Sunday 22 November 2015

A little bit quackers!

Just a warning before you read this blog post.  The content may not be comfortable for some people.

                                                                     

                                             
                                                       I was drifting, crying
                                                       I was looking for an island
                                                       I was slipping under
                                                       I'll pull the devil down with me one way or another
                                                       I'm out of my mind,  think you can wait?


               

These lyrics, by the fantastic group The National, basically sum up my life over the last wee while.  You may wonder why I would share this kind of thing.  I want to support the promotion of mental health awareness.  Where to start?

Looking back over my life I realise I have always experienced and endured an element of mental health issues.   From minor anxiety to mild depression.  Sporadically throughout my life I would find myself standing at the precipice of a black hole.  Most of my life I have been able to claw myself away from the hole and wobble back to 'normality' largely unnoticed.  I would dust down my feathers, practice my quack until the shake in tone subsided and waddle back to my life as an ordinary thing.  I was so scared of slipping into that hole, down into the pit of 'not-quite-right'.  If I could haul myself away from the hole I'd be alright, nothing wrong with me, I'm just like everyone else!  Phew, what a relief,  I am not the black duck of the pond.

Until recently, I came undone!

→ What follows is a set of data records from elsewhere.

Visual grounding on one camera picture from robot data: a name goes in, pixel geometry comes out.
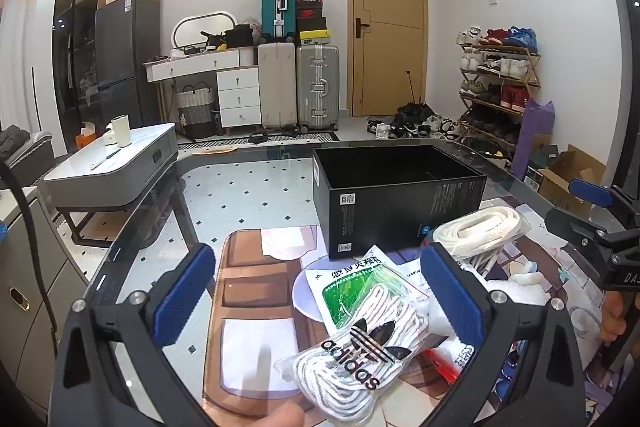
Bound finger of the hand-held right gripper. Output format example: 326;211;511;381
545;206;640;268
569;178;640;228

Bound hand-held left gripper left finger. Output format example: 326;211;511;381
47;243;221;427

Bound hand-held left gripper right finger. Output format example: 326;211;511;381
420;243;588;427

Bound white foam piece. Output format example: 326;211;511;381
487;279;551;309

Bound bag of white shoelaces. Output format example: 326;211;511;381
431;207;532;280

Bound black cardboard box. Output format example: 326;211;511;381
312;144;488;260

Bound bag of black-white shoelaces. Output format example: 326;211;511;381
274;282;436;425

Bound person's right hand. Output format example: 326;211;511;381
600;292;626;342

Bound person's left hand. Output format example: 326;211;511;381
257;403;306;427

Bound open brown cardboard box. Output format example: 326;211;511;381
537;144;608;220

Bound white paper sheet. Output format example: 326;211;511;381
389;257;432;299

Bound dark shoe box barcode label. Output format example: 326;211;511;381
524;147;560;190

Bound printed desk mat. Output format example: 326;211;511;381
202;202;640;427

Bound purple rolled yoga mat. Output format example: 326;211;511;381
510;99;556;180

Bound green and white medicine packet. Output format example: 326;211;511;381
305;244;401;328

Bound black woven basket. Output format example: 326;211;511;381
465;139;507;160

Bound lilac round pad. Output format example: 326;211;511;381
291;257;351;323

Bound wooden shoe rack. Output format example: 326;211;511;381
457;27;543;158

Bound white and grey coffee table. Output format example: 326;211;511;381
44;123;179;248

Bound grey side cabinet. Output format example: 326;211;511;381
0;187;101;408

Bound rows of assorted sneakers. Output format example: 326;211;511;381
457;26;540;152

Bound white cup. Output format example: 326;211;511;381
103;116;131;148

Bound woven laundry basket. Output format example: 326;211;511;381
176;84;217;140

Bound heap of loose shoes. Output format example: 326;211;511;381
367;102;468;142

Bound white dressing table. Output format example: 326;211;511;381
145;48;262;140

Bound black folded umbrella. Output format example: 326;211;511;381
404;69;427;108

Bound grey sofa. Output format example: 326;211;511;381
0;127;56;188

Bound beige suitcase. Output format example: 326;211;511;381
257;42;298;130

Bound dark grey refrigerator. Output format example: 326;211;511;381
95;0;162;130

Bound silver suitcase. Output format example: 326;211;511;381
296;44;341;132

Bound wooden door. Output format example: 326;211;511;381
346;0;428;116

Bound black bag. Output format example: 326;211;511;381
225;24;258;48

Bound oval white-framed mirror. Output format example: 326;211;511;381
171;9;238;52

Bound black glass cabinet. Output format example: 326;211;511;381
52;0;110;158

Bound teal suitcase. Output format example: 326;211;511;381
261;0;297;42

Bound black cable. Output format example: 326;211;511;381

I came royally and magnificently undone.  My feathers were falling out leaving me feeling exposed and vulnerable.  My eyes glazed over and I started to shake ever so slightly.  The incident that triggered this meltdown was a car accident.  A very minor car accident.  No one was hurt.  I was the only car involved.  I was on my way to work at the pond when it happened.  A bystander helped me change my spare tyre and Bob was my Uncle.  Off I quacked to work, bruised, in shock and stunned.  Then I did what I have done all my life.  I got on with my day, said I had experienced a flat tyre that's all.  In fact I laughed, joked and whooped it up a storm.  No one knew what had happened and I was determined to get through the day.  I did get through the day by the skin of my beak.

Later when I arrived home alone (Big Duck and Duckling were away) the shock hit me and I was promptly sick.  Still I had told no one.  I went away with a friend the next day and proceeded to try and drink the pain away.  I attempted to smoke the pain away.  I even tried to take a swim in glacial waters to numb the pain.  And guess what?  It was still there, sitting like an unwelcome guest at my front door step.  Laying in wait for me to return.  My attempt at anesthetising myself was so alarming to my friend that my cover was blown!  I was found out, duck on a rotisserie, revealed by my behaviour.  What happened next?

.
I decided it was time to get off this roller-coaster and seek help.  To put an end to trying to numb myself with things that take away the pain.  Because they only work temporarily and then the pain returns with a vengeance.  I went to the Doctor, told her everything and got myself some help.  It wasn't easy.  In fact it was (and still remains to be) one of the hardest things I have done.  It was like standing in a room featherless with nowhere to shelter and nothing to shield you.   Raw, uncovered  duck in a dilemma.  I got some medication and an appointment with mental health services.  My whole family and a large amount of my friends have witnessed my downfall.  It's extremely confronting.  It is a journey and I'm mostly relieved that my 'secret' is out.  It's been a hell of a expedition though and continues to be.  But I am a million times better now than I was at the start.  It is not a journey I wish to repeat for a long time.

I am the same duck I was before, working and going about my life.  I haven't changed but I have sought help that's the only difference.  These issues strike many people, including a lot of people that work in mental health themselves.  Your doctor, teacher, CEO, housewife/husband, musician, your next door neighbour could all be struggling with issues like this.  There is no demographic for mental health problems, they reach across the spectrum of society.  Let's start a dialogue about it, 'normalise' it for people.  So those suffering in silence can feel confident to get help.  It is not a weakness to seek help but rather the oppposite.  It is a brave and bold move and we need to encourage people to take small steps toward it.
I will leave you with the song 'Think you can wait' quoted above by the National.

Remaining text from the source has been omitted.